A quick peek to the MSDN documentation and it was immediately obvious: “oh, he’s disregarding the out-parameter and the return value”. The developer had not read the documentation and therefore did not understand how the API worked.

This was the day I realized not all developers read the documentation of the libraries and tools they use. Sometimes people just fiddle with it until it works… or at least seems to work. Since then I’ve encountered lots of examples of hack-it-until-it-obeys gone wrong. Sometimes you see very strange and unnecessarily complex log4j or log4net configuration files due to the writer not understanding the logger hierarchy and how appenders relate to it.

When I use a tool that is new to me, I like to try to get my mental model aligned with the tool developers. Usually you can get the big picture by reading just the introductory chapters of the manual.

Libraries can also hide nasty surprises buried deep in the documentation.

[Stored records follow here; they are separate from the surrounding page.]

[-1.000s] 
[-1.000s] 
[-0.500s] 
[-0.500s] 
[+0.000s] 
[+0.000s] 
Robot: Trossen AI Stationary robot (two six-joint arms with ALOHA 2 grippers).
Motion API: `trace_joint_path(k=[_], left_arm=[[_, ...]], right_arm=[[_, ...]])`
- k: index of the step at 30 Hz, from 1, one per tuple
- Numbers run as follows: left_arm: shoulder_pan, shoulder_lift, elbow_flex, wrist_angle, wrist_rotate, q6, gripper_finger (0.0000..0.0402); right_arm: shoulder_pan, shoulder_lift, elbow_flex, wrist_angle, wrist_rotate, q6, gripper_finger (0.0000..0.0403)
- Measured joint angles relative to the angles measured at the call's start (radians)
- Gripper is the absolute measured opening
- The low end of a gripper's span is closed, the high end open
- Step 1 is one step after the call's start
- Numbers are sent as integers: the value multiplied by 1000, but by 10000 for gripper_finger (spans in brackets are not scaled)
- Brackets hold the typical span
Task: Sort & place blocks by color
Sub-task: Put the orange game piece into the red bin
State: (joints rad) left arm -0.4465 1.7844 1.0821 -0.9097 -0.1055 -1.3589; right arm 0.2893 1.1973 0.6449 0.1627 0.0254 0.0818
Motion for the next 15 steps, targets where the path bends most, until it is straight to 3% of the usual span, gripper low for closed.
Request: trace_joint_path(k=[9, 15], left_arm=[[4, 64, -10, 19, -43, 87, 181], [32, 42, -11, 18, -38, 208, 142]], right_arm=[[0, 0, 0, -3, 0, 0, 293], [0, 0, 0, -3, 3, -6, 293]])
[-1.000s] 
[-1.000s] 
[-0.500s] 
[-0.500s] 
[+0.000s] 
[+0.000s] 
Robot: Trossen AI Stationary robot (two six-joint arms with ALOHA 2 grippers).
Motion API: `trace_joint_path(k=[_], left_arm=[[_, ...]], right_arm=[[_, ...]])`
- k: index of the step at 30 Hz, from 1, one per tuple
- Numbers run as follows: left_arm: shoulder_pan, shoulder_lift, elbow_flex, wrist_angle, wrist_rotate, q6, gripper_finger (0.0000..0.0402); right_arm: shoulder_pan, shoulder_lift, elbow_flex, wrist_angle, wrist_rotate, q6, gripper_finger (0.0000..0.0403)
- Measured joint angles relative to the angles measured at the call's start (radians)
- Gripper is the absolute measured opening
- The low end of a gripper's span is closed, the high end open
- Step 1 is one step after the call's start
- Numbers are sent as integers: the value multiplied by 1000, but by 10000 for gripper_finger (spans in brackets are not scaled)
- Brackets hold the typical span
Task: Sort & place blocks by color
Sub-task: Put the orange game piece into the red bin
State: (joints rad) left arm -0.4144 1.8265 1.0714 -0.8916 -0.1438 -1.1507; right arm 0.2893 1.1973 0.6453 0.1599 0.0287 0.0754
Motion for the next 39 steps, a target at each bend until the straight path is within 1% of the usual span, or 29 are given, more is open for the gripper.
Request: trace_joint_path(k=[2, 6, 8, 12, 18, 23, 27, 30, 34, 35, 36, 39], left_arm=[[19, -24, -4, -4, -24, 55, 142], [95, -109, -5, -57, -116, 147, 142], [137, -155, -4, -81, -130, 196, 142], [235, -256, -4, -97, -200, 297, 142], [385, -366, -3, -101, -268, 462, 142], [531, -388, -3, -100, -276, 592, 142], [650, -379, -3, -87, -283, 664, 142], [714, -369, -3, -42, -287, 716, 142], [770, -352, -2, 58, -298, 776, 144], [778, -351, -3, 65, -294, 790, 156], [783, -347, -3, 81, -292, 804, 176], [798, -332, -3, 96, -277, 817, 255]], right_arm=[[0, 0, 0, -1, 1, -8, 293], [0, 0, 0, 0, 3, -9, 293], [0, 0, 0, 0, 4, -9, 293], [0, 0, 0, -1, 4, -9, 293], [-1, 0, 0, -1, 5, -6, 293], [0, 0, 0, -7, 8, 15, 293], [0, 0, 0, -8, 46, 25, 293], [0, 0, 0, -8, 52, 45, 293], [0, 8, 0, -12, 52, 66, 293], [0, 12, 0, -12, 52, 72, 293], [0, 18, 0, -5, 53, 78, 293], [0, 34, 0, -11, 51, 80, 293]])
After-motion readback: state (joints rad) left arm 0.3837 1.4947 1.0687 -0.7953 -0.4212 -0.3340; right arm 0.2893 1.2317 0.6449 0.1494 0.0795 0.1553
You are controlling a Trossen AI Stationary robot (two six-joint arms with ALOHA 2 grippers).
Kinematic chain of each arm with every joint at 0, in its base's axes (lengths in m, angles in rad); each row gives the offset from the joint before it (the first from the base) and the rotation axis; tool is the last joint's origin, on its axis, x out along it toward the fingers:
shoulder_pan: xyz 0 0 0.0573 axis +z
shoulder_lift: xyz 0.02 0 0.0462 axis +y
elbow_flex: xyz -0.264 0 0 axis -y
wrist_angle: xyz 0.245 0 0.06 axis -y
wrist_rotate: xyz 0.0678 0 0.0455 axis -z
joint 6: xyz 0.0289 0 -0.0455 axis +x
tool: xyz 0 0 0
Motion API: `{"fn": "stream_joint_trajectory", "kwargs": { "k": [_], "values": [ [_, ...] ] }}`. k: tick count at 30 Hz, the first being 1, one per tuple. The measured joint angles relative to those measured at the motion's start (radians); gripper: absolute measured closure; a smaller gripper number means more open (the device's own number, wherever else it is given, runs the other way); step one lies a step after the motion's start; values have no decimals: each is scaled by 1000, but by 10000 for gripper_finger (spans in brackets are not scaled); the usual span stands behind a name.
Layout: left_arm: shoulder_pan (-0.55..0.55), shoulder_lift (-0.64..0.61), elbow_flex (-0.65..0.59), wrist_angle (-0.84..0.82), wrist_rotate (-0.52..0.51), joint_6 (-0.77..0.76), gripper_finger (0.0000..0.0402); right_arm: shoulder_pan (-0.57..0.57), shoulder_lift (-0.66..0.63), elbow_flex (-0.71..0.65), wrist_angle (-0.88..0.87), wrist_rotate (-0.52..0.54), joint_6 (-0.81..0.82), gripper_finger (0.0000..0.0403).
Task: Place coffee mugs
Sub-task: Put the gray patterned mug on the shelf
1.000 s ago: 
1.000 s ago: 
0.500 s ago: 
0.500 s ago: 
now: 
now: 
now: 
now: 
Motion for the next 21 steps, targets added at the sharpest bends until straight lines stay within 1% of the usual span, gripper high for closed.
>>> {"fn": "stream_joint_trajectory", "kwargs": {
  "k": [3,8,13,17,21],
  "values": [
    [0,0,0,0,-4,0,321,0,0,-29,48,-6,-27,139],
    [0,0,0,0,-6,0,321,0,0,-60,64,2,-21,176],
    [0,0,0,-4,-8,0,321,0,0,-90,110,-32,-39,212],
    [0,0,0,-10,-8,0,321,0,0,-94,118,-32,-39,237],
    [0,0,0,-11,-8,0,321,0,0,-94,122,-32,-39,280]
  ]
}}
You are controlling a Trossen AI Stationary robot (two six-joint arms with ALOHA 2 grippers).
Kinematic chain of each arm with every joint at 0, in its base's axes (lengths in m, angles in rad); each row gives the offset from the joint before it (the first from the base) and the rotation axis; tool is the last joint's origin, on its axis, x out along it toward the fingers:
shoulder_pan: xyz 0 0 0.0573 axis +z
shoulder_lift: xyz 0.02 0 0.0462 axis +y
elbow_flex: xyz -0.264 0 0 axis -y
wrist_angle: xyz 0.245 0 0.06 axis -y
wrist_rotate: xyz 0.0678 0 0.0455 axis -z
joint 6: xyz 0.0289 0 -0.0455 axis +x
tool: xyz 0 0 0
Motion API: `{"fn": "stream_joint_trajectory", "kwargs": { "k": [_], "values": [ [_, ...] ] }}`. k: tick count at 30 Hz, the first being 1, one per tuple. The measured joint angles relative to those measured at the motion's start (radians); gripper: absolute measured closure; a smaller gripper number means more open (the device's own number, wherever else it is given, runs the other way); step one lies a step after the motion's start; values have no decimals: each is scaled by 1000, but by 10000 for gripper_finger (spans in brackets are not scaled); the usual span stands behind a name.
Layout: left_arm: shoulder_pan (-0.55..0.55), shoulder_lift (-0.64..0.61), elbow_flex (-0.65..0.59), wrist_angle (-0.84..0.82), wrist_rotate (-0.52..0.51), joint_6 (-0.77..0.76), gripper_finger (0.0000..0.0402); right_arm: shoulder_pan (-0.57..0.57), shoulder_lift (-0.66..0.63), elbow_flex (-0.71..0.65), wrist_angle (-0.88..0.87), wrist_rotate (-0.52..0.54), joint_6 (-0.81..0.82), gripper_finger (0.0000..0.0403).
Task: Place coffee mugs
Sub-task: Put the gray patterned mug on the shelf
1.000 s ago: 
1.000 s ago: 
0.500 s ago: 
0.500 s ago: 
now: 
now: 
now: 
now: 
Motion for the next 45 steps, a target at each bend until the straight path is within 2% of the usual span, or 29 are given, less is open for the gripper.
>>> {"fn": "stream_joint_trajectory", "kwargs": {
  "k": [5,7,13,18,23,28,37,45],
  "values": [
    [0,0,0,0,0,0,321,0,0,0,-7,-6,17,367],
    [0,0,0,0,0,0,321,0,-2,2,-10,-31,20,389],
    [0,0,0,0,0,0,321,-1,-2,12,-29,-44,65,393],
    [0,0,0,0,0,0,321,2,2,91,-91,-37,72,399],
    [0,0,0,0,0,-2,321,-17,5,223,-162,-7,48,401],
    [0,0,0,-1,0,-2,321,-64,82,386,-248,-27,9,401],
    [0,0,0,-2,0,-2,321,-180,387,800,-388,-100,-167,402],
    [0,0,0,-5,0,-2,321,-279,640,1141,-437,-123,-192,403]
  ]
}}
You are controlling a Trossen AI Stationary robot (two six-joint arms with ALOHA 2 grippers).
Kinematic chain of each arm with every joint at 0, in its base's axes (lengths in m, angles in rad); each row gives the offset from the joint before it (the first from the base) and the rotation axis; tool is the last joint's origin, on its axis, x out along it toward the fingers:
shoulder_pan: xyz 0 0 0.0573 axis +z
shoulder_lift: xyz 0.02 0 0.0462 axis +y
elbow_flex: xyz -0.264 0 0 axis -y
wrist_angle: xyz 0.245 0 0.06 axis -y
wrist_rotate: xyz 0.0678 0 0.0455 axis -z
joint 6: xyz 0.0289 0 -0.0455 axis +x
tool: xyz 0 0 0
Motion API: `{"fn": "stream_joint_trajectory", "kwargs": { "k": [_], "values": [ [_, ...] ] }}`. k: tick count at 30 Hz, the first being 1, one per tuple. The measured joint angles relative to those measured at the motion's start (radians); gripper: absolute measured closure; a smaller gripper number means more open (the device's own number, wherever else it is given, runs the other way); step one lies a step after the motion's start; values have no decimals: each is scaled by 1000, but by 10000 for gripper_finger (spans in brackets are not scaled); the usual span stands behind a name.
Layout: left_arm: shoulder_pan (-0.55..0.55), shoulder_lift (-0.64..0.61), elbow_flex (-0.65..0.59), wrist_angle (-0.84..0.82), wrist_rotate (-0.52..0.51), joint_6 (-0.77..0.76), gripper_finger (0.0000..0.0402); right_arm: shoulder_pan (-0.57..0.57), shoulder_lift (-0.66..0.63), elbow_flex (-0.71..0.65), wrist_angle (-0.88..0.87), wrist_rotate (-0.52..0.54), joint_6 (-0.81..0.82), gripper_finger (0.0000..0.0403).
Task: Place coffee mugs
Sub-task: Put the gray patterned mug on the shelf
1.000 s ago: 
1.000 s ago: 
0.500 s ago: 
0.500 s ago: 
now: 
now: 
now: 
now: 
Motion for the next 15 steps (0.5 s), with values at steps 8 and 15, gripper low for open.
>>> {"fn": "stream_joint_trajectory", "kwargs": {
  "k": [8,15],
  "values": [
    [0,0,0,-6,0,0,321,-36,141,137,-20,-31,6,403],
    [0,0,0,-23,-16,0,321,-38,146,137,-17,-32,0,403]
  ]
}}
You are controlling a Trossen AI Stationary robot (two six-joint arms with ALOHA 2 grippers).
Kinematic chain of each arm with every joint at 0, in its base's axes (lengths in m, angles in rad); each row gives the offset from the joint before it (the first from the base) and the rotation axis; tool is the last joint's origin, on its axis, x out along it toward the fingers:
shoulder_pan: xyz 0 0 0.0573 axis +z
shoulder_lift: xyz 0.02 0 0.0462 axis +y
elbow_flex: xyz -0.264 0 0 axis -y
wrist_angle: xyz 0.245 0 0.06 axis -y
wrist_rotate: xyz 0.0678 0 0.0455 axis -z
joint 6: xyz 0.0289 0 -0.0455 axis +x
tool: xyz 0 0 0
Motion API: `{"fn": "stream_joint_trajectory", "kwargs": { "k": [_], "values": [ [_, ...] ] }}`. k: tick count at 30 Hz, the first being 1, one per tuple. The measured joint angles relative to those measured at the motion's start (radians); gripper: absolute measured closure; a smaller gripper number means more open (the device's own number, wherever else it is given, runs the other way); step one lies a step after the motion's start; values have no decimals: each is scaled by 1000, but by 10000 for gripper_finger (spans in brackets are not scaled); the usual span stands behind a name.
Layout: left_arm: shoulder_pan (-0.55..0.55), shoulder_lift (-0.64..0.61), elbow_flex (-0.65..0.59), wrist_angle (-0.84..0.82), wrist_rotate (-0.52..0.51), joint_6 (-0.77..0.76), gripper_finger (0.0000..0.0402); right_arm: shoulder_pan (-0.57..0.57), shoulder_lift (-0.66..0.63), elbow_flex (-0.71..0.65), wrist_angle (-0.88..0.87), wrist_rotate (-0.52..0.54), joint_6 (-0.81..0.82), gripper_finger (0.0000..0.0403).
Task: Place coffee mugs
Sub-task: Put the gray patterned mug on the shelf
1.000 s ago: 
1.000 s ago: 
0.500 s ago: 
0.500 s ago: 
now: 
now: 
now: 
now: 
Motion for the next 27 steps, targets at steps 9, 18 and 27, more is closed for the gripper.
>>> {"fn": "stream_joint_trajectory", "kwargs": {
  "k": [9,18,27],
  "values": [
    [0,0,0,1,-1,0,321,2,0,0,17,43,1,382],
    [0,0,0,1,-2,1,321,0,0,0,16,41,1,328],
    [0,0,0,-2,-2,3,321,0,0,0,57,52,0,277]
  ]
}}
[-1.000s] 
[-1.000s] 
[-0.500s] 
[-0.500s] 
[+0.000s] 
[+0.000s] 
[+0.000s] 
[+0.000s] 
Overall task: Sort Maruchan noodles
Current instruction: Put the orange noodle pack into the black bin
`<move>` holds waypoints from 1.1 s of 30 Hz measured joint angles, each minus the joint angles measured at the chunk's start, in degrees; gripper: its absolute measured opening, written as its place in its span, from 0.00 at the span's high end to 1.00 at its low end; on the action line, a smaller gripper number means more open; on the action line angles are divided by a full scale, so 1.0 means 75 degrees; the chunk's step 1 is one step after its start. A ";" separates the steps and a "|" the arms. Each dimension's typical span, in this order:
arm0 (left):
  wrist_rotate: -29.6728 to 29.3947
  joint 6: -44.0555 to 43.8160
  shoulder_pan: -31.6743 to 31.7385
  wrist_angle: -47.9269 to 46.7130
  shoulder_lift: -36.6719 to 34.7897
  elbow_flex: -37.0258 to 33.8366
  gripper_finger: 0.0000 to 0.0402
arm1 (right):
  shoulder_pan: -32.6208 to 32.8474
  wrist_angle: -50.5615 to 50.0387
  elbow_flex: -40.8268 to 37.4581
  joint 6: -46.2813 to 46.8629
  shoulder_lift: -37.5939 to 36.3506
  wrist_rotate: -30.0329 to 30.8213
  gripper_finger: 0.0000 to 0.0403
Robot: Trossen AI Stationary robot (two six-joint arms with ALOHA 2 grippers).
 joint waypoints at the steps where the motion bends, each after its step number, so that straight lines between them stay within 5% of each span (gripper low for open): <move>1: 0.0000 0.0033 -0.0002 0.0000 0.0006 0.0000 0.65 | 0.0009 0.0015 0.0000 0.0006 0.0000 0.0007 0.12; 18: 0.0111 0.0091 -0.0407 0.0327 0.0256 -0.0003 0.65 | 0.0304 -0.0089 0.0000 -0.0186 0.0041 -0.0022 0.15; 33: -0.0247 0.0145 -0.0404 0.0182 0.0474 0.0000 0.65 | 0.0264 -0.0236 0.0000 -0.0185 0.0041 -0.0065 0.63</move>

Like this bit from the jQuery css()-method:

“When a number is passed as the value, jQuery will convert it to a string and add px to the end of that string.”

Except, it is not really buried very deep. It is the third paragraph in the method description. I do not tend to read API documentation front to back like a book but anytime I use a method I have not used before, I like to see what the API developers had to say about it.

Browsing the documentation can also give you positive surprises. Fast forward to the land of C# in 2015. I was reviewing some ASP.NET MVC code together with the team member who wrote it. It looked alright to me. The code was using System.Web.Mvc.OutputCacheAttribute.

[OutputCache(Duration = 8*3600)] /* 8 hours */
public ActionResult GetCoolStuff() { … }

I said: “Looks OK to me… … … BTW, have you used this cache thing before? Have you read the API docs?”
“err… no.”
“Well, let’s go see if we find anything useful.”

No need to wade through all the methods & properties, ‘remarks’ is where the important stuff is. In this case we found this sentence: “To avoid code duplication, you can set a cache profile in the Web.config file instead of setting cache values individually in pages.” Hey, if we use that we can change the cache invalidation time on the fly.

[OutputCache(CacheProfile = "CoolStuffOutputCache")]
public ActionResult GetCoolStuff() { … }

It took us all of 2 minutes to browse to MSDN and read the remarks section of the OutputCache class. We gained the ability to change the cache settings on the fly. The original version would have needed a recompile if we wanted to change the cache invalidation time.

Known your tools. Stackoverflow is awesome but to really know your way around you must Read The Fine Manual.